▸ TASK DETAILS
What is the number of lines below that contain the word "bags"? Give only that number.

▸ DATA PROVIDED
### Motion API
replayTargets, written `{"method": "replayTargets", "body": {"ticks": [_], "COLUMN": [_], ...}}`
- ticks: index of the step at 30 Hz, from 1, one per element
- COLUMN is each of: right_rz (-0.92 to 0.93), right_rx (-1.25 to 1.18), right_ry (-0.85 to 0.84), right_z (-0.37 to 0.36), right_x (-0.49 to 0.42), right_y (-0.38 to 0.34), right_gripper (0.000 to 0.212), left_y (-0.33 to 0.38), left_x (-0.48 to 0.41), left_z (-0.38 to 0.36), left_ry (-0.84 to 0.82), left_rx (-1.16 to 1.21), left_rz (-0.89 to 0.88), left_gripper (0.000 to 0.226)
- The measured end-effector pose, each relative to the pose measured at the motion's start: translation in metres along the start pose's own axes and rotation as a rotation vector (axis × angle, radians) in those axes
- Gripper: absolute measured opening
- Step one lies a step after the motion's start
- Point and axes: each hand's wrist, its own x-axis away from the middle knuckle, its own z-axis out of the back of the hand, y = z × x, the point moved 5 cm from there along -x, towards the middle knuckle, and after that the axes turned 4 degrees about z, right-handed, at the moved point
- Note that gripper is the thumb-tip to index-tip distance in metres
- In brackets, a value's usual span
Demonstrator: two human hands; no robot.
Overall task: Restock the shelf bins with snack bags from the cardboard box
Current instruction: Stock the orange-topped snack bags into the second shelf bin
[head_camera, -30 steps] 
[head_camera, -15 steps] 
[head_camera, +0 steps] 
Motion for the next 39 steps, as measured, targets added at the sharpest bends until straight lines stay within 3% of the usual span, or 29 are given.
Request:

▸ RESPONSE FOR THIS EXERCISE
2